Still, both the methods give the same result. See the result below:

calib_result.jpg
image

You can see in the result that all the edges are straight.

Now you can store the camera matrix and distortion coefficients using write functions in NumPy (np.savez, np.savetxt etc) for future uses.

Re-projection Error

Re-projection error gives a good estimation of just how exact the found parameters are. The closer the re-projection error is to zero, the more accurate the parameters we found are. Given the intrinsic, distortion, rotation and translation matrices, we must first transform the object point to image point using cv.projectPoints().
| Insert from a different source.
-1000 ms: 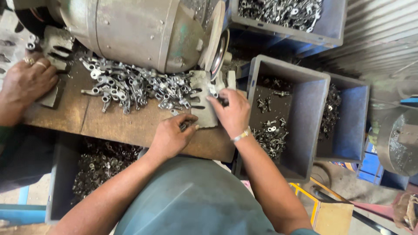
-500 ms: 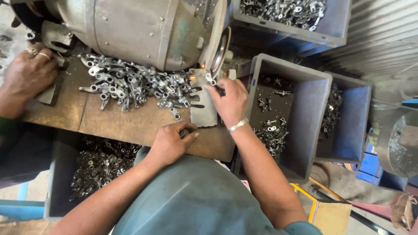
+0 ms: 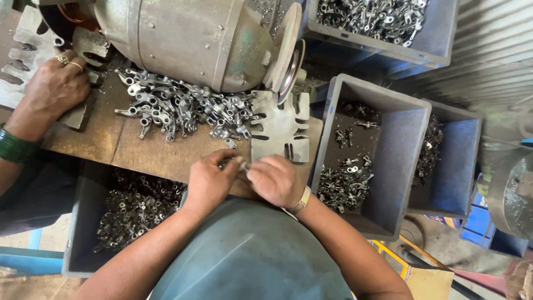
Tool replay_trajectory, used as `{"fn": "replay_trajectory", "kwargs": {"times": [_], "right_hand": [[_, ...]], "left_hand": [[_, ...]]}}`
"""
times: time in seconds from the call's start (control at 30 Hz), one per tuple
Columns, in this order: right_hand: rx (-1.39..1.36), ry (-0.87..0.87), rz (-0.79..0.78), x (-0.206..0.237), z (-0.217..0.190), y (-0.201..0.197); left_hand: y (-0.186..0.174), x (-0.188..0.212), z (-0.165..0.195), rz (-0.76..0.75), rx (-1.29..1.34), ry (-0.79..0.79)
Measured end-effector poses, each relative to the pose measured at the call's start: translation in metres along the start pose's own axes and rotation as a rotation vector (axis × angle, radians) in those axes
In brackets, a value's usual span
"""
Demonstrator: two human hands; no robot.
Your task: The person repeatedly picks small metal parts from a bin, presses them against a rotating grinding wheel to deburr edges, and places the finished parts into a second bin. The process is continuous and repetitive, with the person handling one part at a time.
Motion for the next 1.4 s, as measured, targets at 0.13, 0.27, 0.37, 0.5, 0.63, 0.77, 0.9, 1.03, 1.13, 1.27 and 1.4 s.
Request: {"fn": "replay_trajectory", "kwargs": {"times": [0.13, 0.27, 0.37, 0.5, 0.63, 0.77, 0.9, 1.03, 1.13, 1.27, 1.4], "right_hand": [[-0.057, 0.257, 0.027, -0.022, 0.016, 0.016], [0.105, 0.190, 0.003, -0.052, 0.009, 0.042], [0.229, 0.197, -0.047, -0.064, 0.009, 0.056], [0.131, 0.208, -0.046, -0.063, 0.008, 0.051], [-0.057, 0.137, -0.064, -0.055, 0.003, 0.033], [-0.119, 0.268, -0.159, -0.043, 0.017, 0.020], [-0.064, 0.321, -0.003, -0.027, 0.026, -0.004], [0.103, 0.474, 0.030, -0.007, 0.046, -0.008], [0.233, 0.594, 0.044, 0.001, 0.071, -0.005], [0.302, 0.596, 0.154, -0.003, 0.094, -0.002], [0.401, 0.597, 0.222, -0.011, 0.100, -0.001]], "left_hand": [[-0.037, 0.000, -0.029, 0.110, 0.225, -0.145], [-0.056, -0.003, -0.047, 0.057, 0.866, -0.258], [-0.058, -0.003, -0.048, 0.048, 0.984, -0.324], [-0.057, -0.002, -0.026, 0.039, 0.439, -0.164], [-0.051, -0.001, 0.043, -0.006, -0.120, 0.548], [-0.036, -0.017, 0.047, -0.083, -0.111, 0.388], [-0.008, -0.031, 0.015, -0.102, 0.080, -0.088], [0.031, -0.040, 0.008, -0.174, 0.515, -0.244], [0.039, -0.046, 0.011, -0.152, 0.474, -0.254], [0.036, -0.041, 0.029, -0.194, 0.244, -0.108], [0.031, -0.026, 0.029, -0.215, 0.098, -0.158]]}}
Point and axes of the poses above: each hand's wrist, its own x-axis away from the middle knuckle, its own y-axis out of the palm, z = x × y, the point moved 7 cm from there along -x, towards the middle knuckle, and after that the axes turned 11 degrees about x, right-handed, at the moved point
Then, we can calculate the absolute norm between what we got with our transformation and the corner finding algorithm. To find the average error, we calculate the arithmetical mean of the errors calculated for all the calibration images.

mean_error = 0
for i in xrange(len(objpoints)):
imgpoints2, _ = cv.projectPoints(objpoints[i], rvecs[i], tvecs[i], mtx, dist)
error = cv.norm(imgpoints[i], imgpoints2, cv.NORM_L2)/len(imgpoints2)
mean_error += error
print( "total error: {}".format(mean_error/len(objpoints)) )

Additional Resources

Exercises

  1. Try camera calibration with circular grid.